Microsoft deems all DigiNotar certificates untrustworthy, releases updates

Christopher Morrow morrowc.lists at gmail.com
Mon Sep 12 18:00:06 UTC 2011


On Mon, Sep 12, 2011 at 1:39 PM, Robert Bonomi <bonomi at mail.r-bonomi.com> wrote:
>
>> Date: Mon, 12 Sep 2011 11:22:11 -0400
>> Subject: Re: Microsoft deems all DigiNotar certificates untrustworthy,
>>  releases updates
>> From: Christopher Morrow <morrowc.lists at gmail.com>
>>
>> I think I need a method that the service operator can use to signal to my
>> user-client outside the certificate itself that the certificate
>> #1234 is the 'right' one.
>
> A certificate that cdrtifies the crertificate is valid, maybe?

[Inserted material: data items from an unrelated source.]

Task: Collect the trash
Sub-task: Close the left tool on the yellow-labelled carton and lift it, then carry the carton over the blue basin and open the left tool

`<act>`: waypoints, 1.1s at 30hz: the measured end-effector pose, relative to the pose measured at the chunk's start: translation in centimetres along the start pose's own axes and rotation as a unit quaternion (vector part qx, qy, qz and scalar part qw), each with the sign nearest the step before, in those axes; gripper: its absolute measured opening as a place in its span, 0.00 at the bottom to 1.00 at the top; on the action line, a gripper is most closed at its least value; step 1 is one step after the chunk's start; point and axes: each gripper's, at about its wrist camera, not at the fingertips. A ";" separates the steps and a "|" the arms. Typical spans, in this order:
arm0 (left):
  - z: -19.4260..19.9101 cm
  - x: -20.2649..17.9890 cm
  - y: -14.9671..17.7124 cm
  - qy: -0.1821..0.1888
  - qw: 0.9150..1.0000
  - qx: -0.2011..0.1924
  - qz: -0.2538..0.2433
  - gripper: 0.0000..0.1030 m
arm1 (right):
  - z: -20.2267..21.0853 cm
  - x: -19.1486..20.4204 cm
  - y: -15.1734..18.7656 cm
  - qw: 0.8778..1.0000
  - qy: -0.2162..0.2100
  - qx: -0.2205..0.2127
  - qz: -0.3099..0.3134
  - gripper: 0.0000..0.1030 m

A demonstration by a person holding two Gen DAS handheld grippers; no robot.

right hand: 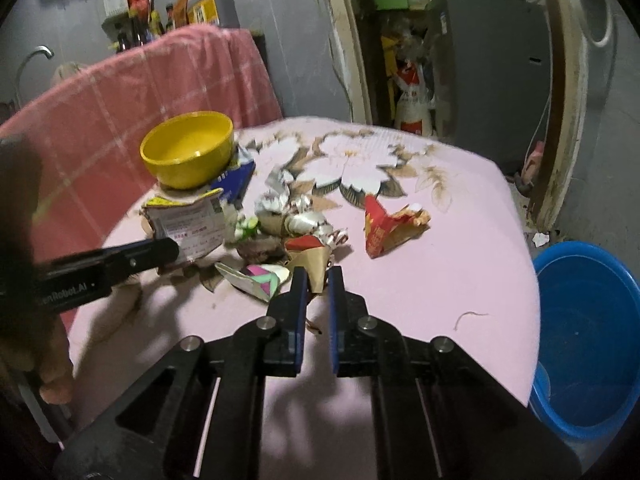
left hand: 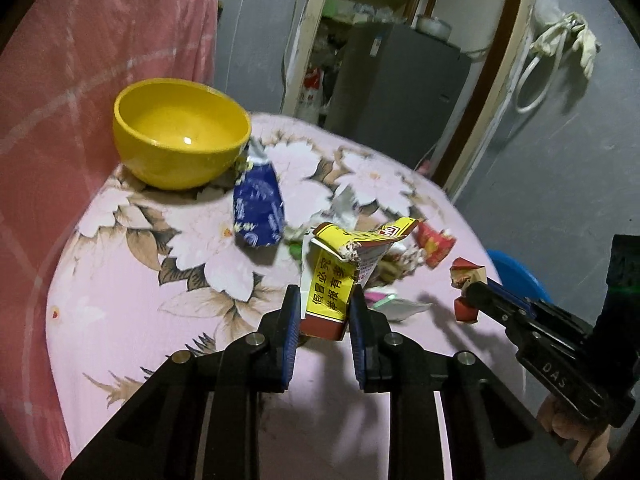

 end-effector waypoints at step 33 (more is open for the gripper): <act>-3.6 -25.7 -3.4 0.181 0.979 -0.065 -0.073 0.19 | 18.5 -15.1 -3.2 0.953 0.222 -0.205 -0.036 0.39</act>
Point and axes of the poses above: each gripper's, at about its wrist camera, not at the fingertips, and z roughly against the way its jaws point, x to its left, y to its underside, and after that the axes turned 10 degrees about -x, right-handed
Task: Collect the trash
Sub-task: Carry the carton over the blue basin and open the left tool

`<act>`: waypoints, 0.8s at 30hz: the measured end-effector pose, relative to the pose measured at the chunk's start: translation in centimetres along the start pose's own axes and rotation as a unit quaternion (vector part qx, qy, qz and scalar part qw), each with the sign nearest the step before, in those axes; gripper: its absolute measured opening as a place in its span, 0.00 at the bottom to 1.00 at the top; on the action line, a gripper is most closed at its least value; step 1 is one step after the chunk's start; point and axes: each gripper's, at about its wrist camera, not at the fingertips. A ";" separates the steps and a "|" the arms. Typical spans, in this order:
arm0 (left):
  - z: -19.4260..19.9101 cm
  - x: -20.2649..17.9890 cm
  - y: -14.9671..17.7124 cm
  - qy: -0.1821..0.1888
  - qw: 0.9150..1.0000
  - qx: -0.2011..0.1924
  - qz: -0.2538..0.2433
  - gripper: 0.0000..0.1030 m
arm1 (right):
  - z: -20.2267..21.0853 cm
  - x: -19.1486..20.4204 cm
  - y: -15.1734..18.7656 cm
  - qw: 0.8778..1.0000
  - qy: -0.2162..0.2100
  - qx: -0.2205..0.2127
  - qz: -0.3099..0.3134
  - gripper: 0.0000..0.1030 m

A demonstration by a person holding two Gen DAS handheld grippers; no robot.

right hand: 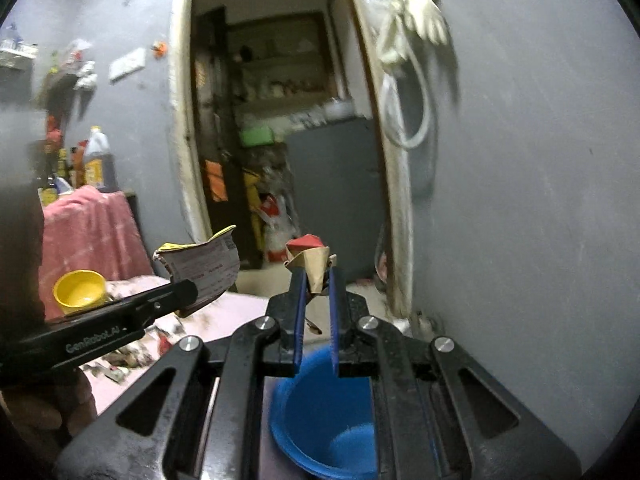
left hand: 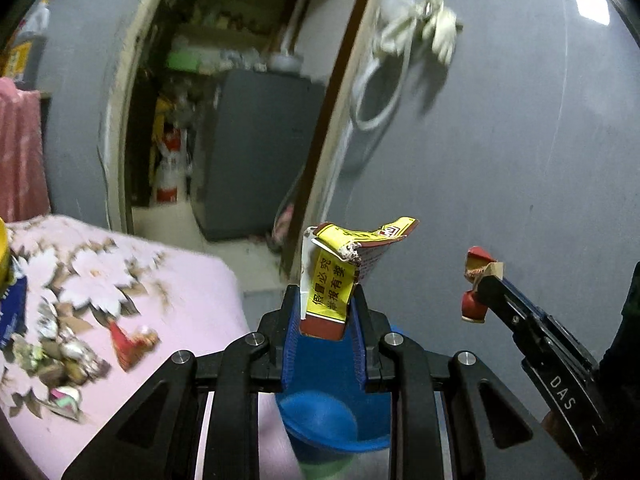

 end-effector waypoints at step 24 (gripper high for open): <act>-10.1 3.1 7.5 -0.034 0.982 0.178 0.044 0.34 | -6.7 -5.5 7.8 0.984 0.041 0.158 -0.063 0.56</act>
Point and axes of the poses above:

so the DANE work does this, sort of... you sign (with dnssec) your
cert fingerprint, the client does a lookup (requiring dnssec signed
responses) to verify that the cert FP matches that which is in DNS.

> And why would you trust that any more than the origial certificate?

at least in this case the domain owner (presumably the service owner
in question) has signed (with their private key) the DNS content you
get back.

There are failure modes, but it's more in line with the
service-owner/service-user level not some oddball thirdparty.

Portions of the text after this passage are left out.